At the meeting we learned:

  1. The regulatory structure where HM Treasury, the Bank of England and the Financial Services Authority (as was) were in charge of different elements led to confusion on strategy and objectives;

  2. The customers and the City didn’t trust any of them, or Northern Rock;

  3. Just operating through the media wouldn’t work on its own.

Without going into detail we set about creating an influencer programme. This seems normal now but in 2007 social media was far less influential, hardly anyone in the UK used Twitter, Facebook was then only used by the demographic that now shuns it and the word Millennial hadn’t been coined. We had to identify people who the general public would listen to, who we could brief either ahead of time (if we could trust them) or as soon as we announced anything. As the code name for Northern Rock was Elvis (the “King of Rock”), these were called the Friends of Elvis.

HM Treasury wanted to keep any deployment of the then Chancellor Alastair Darling to a minimum. We agreed as this created a firewall, so that he didn’t become too contaminated if things went wrong, but also allowed us an escalation strategy if no-one was listening to our spokespeople.

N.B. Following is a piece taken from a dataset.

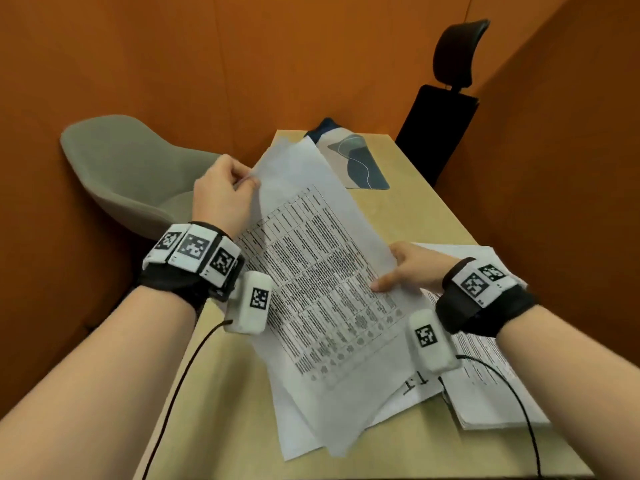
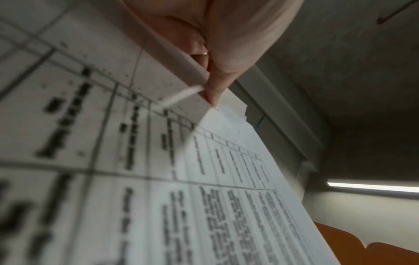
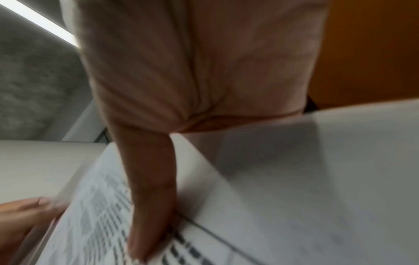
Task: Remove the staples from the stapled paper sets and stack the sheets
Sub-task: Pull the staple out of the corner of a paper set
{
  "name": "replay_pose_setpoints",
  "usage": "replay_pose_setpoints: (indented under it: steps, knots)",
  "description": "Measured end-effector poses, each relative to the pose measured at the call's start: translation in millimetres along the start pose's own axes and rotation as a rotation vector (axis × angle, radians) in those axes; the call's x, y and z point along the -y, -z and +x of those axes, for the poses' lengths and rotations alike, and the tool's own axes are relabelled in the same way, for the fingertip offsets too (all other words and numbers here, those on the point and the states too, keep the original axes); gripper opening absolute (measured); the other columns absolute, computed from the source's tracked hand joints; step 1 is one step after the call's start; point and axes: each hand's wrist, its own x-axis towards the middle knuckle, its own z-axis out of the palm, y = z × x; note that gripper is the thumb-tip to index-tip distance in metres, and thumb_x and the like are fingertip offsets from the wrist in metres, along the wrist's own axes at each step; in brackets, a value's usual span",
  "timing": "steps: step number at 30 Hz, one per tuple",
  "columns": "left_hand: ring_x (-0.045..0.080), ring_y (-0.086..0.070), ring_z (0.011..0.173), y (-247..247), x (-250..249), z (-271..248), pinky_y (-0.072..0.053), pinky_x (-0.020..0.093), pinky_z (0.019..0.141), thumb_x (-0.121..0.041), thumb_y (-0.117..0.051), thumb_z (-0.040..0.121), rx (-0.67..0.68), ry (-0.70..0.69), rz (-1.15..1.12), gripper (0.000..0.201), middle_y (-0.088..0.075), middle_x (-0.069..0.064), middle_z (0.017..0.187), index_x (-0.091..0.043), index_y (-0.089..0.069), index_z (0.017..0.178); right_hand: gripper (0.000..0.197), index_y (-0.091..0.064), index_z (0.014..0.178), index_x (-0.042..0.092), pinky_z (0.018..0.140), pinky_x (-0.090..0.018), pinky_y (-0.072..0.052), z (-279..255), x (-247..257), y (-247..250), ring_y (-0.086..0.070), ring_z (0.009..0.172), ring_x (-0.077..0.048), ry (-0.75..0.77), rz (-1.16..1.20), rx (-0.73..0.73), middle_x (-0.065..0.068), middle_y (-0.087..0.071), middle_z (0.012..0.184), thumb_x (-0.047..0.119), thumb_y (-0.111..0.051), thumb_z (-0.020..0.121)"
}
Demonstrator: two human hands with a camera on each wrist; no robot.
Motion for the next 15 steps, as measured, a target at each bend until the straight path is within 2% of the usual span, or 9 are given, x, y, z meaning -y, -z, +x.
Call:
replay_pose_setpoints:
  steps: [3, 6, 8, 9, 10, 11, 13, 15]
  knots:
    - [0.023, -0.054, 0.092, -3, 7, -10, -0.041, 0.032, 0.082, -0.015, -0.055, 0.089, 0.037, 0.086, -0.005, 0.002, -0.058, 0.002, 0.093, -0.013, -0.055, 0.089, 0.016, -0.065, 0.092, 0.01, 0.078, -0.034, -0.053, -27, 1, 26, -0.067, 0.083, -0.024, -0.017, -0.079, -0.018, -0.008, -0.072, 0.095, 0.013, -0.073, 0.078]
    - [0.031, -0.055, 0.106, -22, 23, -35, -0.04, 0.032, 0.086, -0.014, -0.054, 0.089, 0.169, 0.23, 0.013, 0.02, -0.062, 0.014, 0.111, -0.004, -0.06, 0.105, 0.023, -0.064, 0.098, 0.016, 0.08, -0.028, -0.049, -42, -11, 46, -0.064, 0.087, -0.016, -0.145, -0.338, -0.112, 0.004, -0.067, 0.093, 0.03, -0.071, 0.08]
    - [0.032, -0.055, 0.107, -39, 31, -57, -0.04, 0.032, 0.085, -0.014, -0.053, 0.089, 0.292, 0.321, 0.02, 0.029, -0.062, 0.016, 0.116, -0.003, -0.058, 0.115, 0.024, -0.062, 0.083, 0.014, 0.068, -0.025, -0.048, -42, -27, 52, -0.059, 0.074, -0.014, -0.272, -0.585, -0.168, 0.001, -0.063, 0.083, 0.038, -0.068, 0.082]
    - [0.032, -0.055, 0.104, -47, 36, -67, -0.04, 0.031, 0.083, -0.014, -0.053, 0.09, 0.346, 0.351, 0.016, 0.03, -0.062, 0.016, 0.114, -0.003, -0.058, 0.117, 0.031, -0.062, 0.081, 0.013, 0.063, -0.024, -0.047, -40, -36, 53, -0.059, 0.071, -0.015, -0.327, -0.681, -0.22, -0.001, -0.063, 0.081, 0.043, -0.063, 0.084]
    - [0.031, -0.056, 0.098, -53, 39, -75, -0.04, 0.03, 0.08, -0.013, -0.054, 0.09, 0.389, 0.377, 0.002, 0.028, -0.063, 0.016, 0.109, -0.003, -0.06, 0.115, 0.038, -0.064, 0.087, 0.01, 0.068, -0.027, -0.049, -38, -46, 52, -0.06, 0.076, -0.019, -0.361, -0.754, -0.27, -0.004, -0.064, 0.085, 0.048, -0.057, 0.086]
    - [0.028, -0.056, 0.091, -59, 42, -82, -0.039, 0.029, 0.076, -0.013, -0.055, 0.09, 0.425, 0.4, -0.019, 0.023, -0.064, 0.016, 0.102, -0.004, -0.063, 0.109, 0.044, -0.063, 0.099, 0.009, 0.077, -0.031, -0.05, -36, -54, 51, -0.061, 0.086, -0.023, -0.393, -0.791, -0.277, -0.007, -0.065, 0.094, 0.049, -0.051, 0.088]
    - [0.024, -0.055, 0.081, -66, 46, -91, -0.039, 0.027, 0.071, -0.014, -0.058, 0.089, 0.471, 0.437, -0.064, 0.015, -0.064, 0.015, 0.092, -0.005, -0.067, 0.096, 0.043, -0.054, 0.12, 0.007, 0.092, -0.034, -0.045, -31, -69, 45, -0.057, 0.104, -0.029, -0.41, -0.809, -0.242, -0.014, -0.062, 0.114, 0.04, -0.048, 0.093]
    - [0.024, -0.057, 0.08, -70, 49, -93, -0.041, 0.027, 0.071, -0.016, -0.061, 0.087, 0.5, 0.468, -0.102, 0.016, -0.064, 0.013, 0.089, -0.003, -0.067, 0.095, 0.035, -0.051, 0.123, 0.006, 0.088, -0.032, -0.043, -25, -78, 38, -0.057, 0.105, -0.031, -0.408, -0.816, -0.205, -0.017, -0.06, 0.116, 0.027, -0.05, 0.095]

Some officials wanted to make the nationalisation announcement while Parliament was in recess, to avoid it being debated in the chamber. Treasury lawyers put a convincing argument that we might have to recall Parliament if we did, and we put a convincing case that this would create just the sort of panic they were trying to avoid.

During the process we managed to rationalise the decision making so that when we worked on other rescues – Bradford & Bingley and Dunfermline Building Society are two in the public domain – the Bank of England managed the process. This, alas, didn’t stop a Treasury lawyer holding up the B&B announcement until about two minutes before the Chancellor was due to appear on the Today programme.

In the end, I would say the rescue of Northern Rock was handled about as well as we could in the circumstances. There were no leaks, no panic and, by the time it happened, pretty much everyone accepted it was the best solution.

And we could say: “Elvis has left the building.”